--- RECORDS PROVIDED Enclosed Below ---
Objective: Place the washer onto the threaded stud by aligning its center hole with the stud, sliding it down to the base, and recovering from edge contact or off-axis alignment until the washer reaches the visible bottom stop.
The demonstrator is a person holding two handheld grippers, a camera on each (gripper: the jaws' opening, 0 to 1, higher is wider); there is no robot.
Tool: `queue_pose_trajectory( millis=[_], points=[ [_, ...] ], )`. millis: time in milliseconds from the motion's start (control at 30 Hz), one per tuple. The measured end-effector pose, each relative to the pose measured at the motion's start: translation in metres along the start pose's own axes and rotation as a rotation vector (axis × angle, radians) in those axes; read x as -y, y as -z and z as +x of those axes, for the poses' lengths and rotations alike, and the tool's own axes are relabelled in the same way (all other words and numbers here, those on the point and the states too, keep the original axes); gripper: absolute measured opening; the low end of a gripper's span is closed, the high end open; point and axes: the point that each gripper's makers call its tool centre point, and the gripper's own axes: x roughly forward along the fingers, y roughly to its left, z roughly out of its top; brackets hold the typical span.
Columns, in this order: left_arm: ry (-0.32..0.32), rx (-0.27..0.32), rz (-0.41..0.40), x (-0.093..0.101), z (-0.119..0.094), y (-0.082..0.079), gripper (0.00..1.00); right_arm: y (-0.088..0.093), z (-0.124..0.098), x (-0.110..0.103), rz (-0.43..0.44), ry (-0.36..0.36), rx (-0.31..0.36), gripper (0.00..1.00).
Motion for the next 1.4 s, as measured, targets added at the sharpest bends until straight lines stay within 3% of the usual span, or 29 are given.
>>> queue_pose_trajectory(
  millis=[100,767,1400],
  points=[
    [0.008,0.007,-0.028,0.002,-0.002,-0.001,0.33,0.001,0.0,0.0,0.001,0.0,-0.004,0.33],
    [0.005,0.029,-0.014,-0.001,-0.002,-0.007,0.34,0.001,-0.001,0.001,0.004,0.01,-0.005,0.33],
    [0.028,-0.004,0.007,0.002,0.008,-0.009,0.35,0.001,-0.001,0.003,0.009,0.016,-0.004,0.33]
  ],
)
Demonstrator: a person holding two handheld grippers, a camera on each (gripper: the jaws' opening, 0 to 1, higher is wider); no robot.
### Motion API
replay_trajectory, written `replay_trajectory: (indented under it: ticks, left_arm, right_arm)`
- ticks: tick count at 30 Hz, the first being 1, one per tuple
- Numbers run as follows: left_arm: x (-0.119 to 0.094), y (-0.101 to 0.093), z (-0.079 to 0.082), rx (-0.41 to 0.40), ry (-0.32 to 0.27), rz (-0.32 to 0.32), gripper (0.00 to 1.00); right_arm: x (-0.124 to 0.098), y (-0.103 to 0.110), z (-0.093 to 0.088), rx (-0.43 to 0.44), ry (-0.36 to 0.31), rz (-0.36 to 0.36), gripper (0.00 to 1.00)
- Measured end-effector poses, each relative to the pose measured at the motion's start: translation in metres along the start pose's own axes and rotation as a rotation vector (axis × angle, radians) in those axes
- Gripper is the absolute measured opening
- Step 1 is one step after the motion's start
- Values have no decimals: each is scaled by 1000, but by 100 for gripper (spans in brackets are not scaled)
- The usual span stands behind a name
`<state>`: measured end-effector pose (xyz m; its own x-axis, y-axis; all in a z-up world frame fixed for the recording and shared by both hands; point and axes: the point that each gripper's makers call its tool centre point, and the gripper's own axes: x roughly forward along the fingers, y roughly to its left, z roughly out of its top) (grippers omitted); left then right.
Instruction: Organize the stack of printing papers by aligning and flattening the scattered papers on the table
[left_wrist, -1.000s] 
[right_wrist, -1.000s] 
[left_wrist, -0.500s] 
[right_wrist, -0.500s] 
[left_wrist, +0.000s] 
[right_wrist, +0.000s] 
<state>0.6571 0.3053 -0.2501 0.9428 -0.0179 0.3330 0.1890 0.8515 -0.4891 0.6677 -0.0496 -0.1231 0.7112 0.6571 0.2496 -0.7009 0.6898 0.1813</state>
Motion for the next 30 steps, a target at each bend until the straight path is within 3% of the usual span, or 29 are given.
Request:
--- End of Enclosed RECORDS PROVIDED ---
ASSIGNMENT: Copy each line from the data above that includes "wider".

RESULT OF THIS TASK:
The demonstrator is a person holding two handheld grippers, a camera on each (gripper: the jaws' opening, 0 to 1, higher is wider); there is no robot.
Demonstrator: a person holding two handheld grippers, a camera on each (gripper: the jaws' opening, 0 to 1, higher is wider); no robot.

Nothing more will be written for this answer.